Having taken eBay’s Gumtree from a distant third position in key jobs and car sales classifieds to a No.1 position in the UK market, arguably one of the most competitive markets in the world, the question was whether I could do something much bolder? And the answer was yes. I came back to India in 2011 with the vision of creating a global brand out of India.
LimeRoad was the inception of an idea that came to me while reading a glossy magazine during one of those rare ‘me time’ moments after the birth of my second child in London.
I realized two things at that point:
• No consumer technology play that made discovery of lovely products easy and entertaining, just like reading a lovely magazine, just like flipping lovely photos in an album
• No place from which one could access the vast array of great products that were being manufactured and shipped out of South-East Asia, the world’s manufacturing hub
LimeRoad is disrupting the Indian apparel industry through a combination of technology, design and operating processes. In doing so, it has set many records in its over 7-year history.

Image Source: indiatoday

Being a woman entrepreneur, would you say you faced certain challenges while setting up Limeroad?

What I have seen from my experience is that challenges are everywhere. But one needs to start off with the basics and devise a plan to deal with teething issues. At the very start, you need to commit yourself to a dream, and go at things with a can-do attitude. Finding great people for the team: the combination of skill and real can-do was hard. Complexities with basic infrastructure, including things as basic as reliable internet and complex bank process were also a struggle!

We know women often get stereotyped, even in the entrepreneur world. What changes do you feel women can bring themselves to make the situation better?

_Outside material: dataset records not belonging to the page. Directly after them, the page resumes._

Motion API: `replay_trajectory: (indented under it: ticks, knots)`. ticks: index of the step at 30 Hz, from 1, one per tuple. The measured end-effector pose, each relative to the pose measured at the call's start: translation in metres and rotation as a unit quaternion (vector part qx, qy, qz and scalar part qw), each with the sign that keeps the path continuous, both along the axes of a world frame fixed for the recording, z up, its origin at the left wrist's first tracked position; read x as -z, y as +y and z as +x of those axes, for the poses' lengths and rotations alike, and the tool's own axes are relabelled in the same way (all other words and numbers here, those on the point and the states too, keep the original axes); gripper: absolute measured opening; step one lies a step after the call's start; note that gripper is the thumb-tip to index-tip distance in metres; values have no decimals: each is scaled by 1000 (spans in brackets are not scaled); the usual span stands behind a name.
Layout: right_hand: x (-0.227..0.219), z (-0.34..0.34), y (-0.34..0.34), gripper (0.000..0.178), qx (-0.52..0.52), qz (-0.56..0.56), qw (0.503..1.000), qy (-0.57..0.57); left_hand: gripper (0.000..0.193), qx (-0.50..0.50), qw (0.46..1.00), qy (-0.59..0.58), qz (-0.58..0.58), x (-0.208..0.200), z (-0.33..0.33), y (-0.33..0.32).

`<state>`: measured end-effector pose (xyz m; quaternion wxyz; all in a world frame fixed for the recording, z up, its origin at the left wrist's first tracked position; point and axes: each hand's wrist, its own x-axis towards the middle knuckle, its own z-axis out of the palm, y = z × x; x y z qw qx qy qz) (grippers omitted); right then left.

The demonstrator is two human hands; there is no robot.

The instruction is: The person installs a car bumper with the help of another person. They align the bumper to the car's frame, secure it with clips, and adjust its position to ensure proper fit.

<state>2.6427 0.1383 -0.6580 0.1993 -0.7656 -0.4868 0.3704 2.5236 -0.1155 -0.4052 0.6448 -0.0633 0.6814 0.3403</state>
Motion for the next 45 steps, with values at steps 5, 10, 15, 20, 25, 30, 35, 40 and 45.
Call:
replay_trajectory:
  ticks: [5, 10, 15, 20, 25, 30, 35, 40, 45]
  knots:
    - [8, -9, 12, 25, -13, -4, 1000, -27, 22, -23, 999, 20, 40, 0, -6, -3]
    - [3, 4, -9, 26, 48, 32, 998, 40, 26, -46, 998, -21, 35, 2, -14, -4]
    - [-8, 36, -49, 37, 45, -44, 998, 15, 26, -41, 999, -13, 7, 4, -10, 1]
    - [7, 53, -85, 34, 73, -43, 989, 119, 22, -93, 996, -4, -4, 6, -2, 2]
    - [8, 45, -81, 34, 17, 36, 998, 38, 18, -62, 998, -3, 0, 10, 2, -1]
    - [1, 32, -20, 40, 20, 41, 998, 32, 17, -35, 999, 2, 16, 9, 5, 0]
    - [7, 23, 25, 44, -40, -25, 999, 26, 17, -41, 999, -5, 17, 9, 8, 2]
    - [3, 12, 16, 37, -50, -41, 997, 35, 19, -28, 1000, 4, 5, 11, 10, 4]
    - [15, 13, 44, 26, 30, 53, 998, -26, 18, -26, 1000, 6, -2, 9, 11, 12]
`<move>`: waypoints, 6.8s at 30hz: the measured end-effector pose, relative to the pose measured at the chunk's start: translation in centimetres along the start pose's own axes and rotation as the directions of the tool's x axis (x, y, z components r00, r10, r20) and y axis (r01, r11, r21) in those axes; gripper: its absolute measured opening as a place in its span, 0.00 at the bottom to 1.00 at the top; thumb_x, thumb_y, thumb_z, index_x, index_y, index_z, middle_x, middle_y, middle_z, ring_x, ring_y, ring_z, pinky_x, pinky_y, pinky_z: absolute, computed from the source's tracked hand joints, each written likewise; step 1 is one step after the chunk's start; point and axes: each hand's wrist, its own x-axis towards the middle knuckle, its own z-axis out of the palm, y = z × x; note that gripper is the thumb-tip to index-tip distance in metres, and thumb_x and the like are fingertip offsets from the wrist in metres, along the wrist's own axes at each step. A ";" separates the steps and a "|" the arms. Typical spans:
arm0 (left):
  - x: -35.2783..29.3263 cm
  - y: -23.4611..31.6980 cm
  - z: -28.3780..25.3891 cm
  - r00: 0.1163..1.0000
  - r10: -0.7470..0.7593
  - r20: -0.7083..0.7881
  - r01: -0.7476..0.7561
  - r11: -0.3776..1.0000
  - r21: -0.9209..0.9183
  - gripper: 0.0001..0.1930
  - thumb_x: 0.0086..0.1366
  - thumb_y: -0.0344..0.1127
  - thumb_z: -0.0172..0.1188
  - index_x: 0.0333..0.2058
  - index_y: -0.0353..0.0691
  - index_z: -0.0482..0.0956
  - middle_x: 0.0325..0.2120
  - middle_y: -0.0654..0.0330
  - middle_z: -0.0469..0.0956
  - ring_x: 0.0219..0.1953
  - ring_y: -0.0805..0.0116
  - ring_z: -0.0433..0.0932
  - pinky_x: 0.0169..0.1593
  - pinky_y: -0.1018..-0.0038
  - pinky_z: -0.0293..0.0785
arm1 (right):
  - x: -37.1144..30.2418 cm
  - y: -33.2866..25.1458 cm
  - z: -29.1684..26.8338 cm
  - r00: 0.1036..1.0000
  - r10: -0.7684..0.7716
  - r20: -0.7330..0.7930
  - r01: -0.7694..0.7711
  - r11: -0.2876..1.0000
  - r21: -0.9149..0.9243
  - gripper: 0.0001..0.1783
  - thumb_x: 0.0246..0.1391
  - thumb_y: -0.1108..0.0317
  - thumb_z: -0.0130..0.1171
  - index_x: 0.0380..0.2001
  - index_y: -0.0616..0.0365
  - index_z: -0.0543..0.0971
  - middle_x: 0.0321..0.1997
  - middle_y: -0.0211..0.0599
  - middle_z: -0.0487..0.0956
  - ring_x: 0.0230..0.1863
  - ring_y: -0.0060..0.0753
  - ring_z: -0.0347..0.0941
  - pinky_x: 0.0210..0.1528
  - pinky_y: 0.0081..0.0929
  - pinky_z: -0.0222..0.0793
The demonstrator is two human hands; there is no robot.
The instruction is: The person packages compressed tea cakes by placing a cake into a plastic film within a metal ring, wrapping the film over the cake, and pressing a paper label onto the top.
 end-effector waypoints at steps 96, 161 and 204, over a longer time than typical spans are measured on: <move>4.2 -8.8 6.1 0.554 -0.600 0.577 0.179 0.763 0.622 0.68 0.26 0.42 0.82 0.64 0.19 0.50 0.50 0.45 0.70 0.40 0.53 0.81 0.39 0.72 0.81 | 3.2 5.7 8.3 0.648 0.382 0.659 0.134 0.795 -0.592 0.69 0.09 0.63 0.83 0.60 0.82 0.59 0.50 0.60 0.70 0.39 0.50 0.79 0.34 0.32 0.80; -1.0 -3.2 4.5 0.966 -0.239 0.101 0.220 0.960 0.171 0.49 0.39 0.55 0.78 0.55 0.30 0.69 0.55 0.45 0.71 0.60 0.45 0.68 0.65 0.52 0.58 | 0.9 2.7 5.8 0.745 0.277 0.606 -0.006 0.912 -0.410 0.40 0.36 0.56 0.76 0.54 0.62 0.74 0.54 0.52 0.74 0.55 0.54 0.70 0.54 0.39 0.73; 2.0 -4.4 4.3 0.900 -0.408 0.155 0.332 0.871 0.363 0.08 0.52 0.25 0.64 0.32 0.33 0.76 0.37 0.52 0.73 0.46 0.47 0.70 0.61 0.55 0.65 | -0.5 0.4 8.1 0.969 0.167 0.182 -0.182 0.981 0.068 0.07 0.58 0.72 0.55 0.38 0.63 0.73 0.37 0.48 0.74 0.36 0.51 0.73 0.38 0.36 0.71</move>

While we were growing up, my mom used to tell my sister and me that certain professions were better suited for women. We paid no heed because our dad made us believe that we are super-girls who could do anything we wanted to! In retrospect, I think what she meant was that the biological clocks and the professional clocks tend to collide for women. You end up deciding to have kids just as when you are making the biggest bets in your careers. It also happens to coincide with when our parents seem to be getting older. So, choosing to become an entrepreneur compounds the complexity, and becomes really hard, unless of course, you start straight after grad school.

Image Source: techstory

And what changes do you feel need to brought into the system and market so that it becomes more friendly and accepting of women entrepreneurs?

With or without kids, entrepreneurship is hard. The only way to get through the hardship is to have strong support systems. Simple things like high-quality household help elude many, and there is no professional structure that offers this kind of help in a meaningful way. All of this means that smart women tend to drop out. This sadly is not merely an Indian phenomenon, but true worldwide. Education can and should play a much bigger role in encouraging entrepreneurship. I am just not sure it is doing its job in India. Our basic education system – CBSE – needs to encourage independent thinking, not conformity. Our schools need to encourage both girls and the boys to dream big, think of a future that they want to craft.

It’s been 7 years since Limeroad. What learnings would you like to share with our women readers?
Your career won’t be linear. Experiment. Be hungry to build something bold and take the risks they inevitably come with. There will be downs, but if you follow your heart there will be tremendous highs too! But you need to have the drive to stick it out.

True that! On that note, we hope all you lovely ladies have the best ever International Women’s Day!